Extracted records:
_ _ _ _

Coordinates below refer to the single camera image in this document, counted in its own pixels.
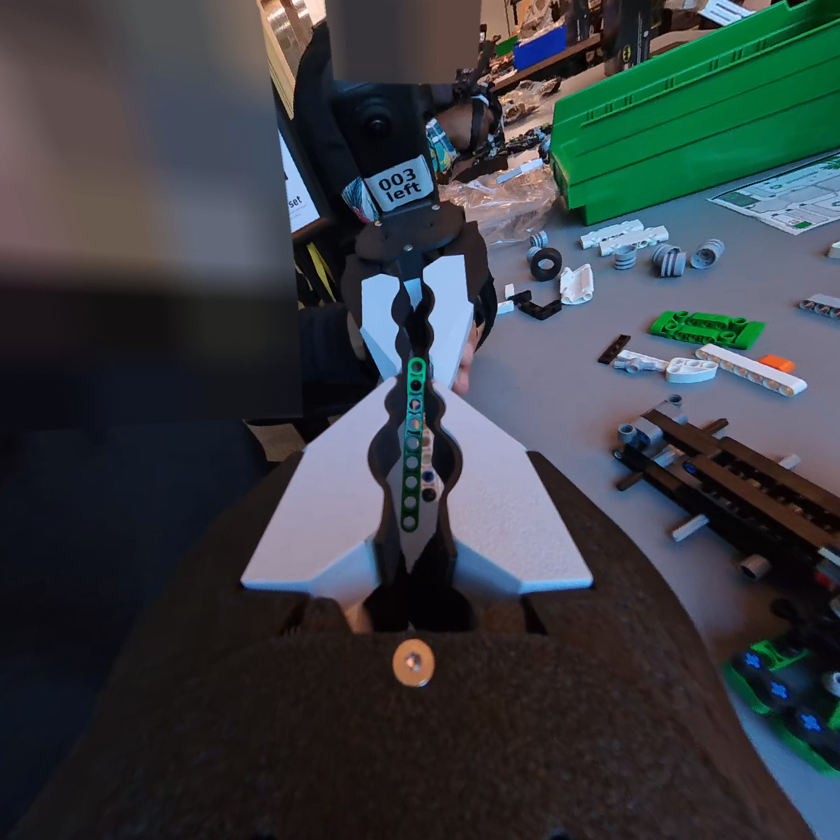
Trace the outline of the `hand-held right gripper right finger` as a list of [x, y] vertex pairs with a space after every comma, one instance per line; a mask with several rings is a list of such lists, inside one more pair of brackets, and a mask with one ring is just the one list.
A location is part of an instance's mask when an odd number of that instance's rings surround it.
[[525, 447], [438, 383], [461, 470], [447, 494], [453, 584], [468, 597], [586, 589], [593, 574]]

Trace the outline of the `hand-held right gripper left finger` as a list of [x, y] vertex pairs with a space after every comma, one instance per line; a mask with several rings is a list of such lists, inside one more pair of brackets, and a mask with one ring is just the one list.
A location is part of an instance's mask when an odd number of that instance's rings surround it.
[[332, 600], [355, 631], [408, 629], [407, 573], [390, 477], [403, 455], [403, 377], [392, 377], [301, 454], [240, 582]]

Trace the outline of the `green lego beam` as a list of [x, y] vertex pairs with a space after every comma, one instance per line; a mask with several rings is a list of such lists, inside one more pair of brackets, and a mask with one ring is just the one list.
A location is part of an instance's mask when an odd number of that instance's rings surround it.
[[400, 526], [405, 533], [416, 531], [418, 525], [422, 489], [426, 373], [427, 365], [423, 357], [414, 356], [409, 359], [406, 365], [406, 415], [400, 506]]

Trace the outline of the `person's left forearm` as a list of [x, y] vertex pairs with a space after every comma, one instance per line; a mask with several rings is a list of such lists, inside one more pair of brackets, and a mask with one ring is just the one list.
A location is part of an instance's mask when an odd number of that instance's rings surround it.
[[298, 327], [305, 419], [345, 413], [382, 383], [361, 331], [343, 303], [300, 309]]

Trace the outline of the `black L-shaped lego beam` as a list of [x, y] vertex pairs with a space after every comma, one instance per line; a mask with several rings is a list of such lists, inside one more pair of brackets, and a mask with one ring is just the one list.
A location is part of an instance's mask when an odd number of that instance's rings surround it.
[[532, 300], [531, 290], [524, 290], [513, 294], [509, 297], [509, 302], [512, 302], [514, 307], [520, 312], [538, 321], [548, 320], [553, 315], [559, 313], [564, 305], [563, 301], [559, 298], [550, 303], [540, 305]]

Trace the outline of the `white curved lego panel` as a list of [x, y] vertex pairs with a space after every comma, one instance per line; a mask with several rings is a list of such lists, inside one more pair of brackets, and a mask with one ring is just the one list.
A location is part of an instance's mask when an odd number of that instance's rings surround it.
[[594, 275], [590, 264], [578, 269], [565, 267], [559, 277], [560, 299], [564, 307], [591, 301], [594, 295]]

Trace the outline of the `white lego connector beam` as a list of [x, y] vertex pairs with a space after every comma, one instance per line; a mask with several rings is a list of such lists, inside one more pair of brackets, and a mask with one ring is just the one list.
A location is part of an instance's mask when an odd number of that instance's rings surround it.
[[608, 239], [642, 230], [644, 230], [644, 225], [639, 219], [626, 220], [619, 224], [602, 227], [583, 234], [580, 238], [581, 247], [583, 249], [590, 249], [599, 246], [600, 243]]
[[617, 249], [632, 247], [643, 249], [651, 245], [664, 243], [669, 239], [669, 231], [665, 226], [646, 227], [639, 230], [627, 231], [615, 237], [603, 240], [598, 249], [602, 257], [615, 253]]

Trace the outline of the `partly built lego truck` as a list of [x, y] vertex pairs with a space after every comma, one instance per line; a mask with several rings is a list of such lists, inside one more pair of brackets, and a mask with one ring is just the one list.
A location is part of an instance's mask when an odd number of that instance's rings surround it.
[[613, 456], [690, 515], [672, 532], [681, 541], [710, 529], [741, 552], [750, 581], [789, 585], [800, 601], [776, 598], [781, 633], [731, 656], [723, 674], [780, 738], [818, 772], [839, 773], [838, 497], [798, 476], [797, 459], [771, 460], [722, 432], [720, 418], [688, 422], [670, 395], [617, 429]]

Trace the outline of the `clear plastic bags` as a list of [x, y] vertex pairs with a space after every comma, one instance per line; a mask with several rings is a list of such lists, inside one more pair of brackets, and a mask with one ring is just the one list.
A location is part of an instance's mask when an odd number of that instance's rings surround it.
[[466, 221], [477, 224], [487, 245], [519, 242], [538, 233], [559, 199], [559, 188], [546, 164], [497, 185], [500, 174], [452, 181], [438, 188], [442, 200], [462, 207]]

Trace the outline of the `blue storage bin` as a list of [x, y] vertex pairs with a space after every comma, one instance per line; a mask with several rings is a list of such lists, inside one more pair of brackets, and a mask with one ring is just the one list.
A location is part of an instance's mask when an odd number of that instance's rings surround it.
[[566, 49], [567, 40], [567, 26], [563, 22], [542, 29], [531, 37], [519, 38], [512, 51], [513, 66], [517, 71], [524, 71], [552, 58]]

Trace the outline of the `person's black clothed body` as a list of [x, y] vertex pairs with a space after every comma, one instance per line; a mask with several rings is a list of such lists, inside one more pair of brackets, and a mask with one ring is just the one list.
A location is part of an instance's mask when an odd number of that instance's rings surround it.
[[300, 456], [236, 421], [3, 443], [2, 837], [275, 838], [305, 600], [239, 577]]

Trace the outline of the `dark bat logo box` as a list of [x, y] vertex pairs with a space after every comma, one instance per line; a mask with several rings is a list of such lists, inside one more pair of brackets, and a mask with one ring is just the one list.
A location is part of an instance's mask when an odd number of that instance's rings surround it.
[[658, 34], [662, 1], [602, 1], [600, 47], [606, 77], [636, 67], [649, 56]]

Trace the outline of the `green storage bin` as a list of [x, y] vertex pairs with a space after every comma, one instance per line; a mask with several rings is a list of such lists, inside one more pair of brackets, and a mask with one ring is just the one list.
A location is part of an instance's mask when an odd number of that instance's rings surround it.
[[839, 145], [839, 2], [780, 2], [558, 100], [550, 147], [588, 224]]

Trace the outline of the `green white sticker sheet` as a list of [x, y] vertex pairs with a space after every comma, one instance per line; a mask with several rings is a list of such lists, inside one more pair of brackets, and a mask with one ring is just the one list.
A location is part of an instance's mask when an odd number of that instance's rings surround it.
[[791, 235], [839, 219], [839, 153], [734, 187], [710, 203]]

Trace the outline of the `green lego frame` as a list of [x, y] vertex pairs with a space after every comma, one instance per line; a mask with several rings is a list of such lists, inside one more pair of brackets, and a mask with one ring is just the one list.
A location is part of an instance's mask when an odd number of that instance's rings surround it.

_ _ _ _

**Task description**
Please copy every line in the entries where "storage" appears.

**Answer section**
Trace the outline of the `blue storage bin` as a list of [x, y] vertex pairs with a space after every comma, one instance per line; a mask with several rings is a list of such lists, inside one more pair of brackets, and a mask with one ring is just the one list.
Trace the outline of the `green storage bin` as a list of [x, y] vertex pairs with a space after every comma, one instance per line; a mask with several rings is a list of such lists, inside one more pair of brackets, and a mask with one ring is just the one list.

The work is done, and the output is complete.